Aber er brachte es nicht fertig. Nicht, wenn Ethan ihn so ansah und wartete. Und Bescheid wußte.
»Wenn ihr darauf eingeht, wird sie später nur um so mehr verlangen. Sie wird immer neue Forderungen stellen.« Seth fuhr sich mit seiner schweißigen Hand über den
Mund. »So lange sie weiß, wo ich bin, wird sie immer wiederkommen. Ich muß von hier weggehen, mich an einem Ort verkriechen, wo sie mich nicht finden kann.«
»Du gehst nirgendwohin.« Ethan ging in die Hocke, um ihm in die Augen sehen zu können. »und sie wird keinen Cent mehr bekommen. Sie wird nicht gewinnen.«
Langsam, wie eine Aufziehpuppe schüttelte Seth den Kopf. »Ihr kennt sie nicht.«
»Ich kenne sie zumindest zum Teil. Sie ist klug genug, um zu wissen, daß wir dich – unbedingt bei uns behalten wollen. Daß wir dich genug lieben, um wenigstens theoretisch zu bezahlen.« Er sah die Gefühle in Sethl Augen aufblitzen, bevor der Junge die Lider senkte. »Und wir würden auch bezahlen, wenn es damit ein Ende hätte, wenn das die Probleme lösen würde. Aber so würde es nicht sein. Es ist so, wie du gesagt hast. Sie würde nur noch mehr verlangen.«
»Was wollt ihr denn tun?«
»Es geht um die Frage, was wir alle zusammen tun können.« Ethan wartete, bis Seth ihm wieder ins Gesicht blickte. »Zunächst mal werden wir so weiterleben wie bisher. Phil wird sich mit dem Anwalt besprechen, um es von der rechtlichen Seite aus zu klären.«
»Sag ihm, daß ich nicht mehr zu ihr zurückgehe.« Seth warf Phillip einen verzweifelten Blick zu. »Ganz egal, was passiert, ich gehe nicht zurück.«
»Ich sag’s ihm.«
»Anna wird ihr einen Brief schreiben«, fuhr Ethan fort.
»Was für einen Brief?«
»Einen klugen«, sagte Ethan mit dem Hauch eines Lächelns. »Gespickt mit diesen Fünfzig-Dollar Worten und dem ganzen offiziellen Zeugs. Sie tut es in ihrer Eigenschaft als deine Betreuerin, um Gloria wissen zu lassen, daß die Behörden und das Gesetz hinter uns stehen. Vielleicht kommt sie so ins Nachdenken.«
»Sie haßt Sozialarbeiter«, warf Seth ein.

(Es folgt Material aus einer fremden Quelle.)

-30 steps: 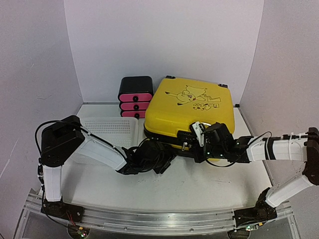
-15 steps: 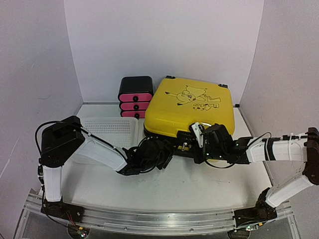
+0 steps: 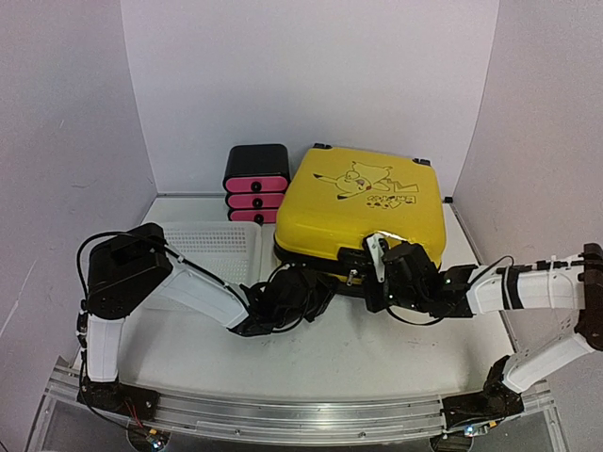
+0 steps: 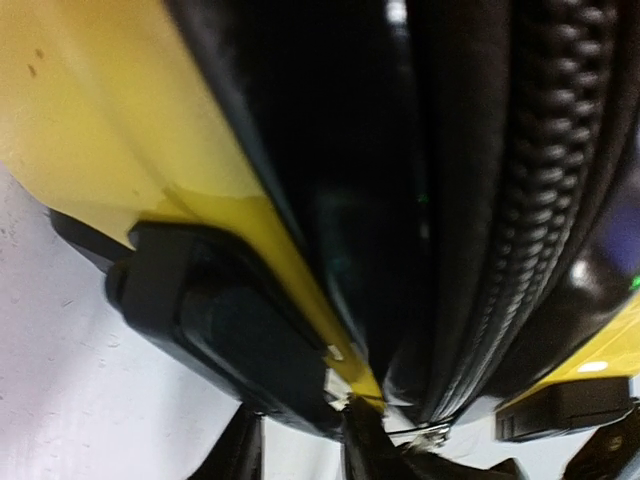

»Gut.« Zum ersten Mal seit einer Stunde lächelte Anna befreit. »Wenn Menschen jemanden hassen, haben sie für gewöhnlich auch Angst vor ihm.«
»Eines würde uns noch helfen, Seth, wenn du es schaffen könntest ...«
Er wandte sich wieder Ethan zu. »Was muß ich tun?«
»Wenn du mit Anna reden, ihr erzählen könntest, wie es früher war – so genau wie eben möglich.«
»Ich will nicht darüber reden. Es ist vorbei. Ich gehe nicht wieder zurück.«
»Ich weiß.« Sanft legte Ethan die Hände auf Seth, zuckende Schultern. »Und ich weiß, daß darüber zu reden fast so sein kann, als wäre man wieder dort. Ich habe lange gebraucht, um es meiner Mutter – Stella zu erzählen; laut auszusprechen, obwohl sie das meiste schon wußte. Danach wurde es immer besser. Und es half ihr und Ray dabei, den ganzen juristischen Kram zu regeln.«
Seth dachte an Zwölf Uhr mittags, an Helden. An Ethan. »Ist es das Richtige, es zu tun?«
»Ja, es ist das Richtige.«
»Kommst du mit?«
»Na klar.« Ethan stand auf und streckte die Hand aus. »Wir gehen nach Hause und reden in aller Ruhe darüber.«
14. Kapitel
»Fertig, Mama? Gehen wir?«
»Beinahe, Aubrey.« Grace schmeckte ihren Kartoffelsalat ab. Zuletzt streute sie Paprika darüber, um ihm ein wenig Farbe zu verleihen.
Aubrey stellte ihr seit halb acht heute früh immer dieselbe Frage. Grace dachte sich, daß sie nur deshalb nicht die Geduld mit ihrer kleinen Tochter verloren hatte, weil sie genauso aufgeregt und gespannt war wie eine Zweijährige.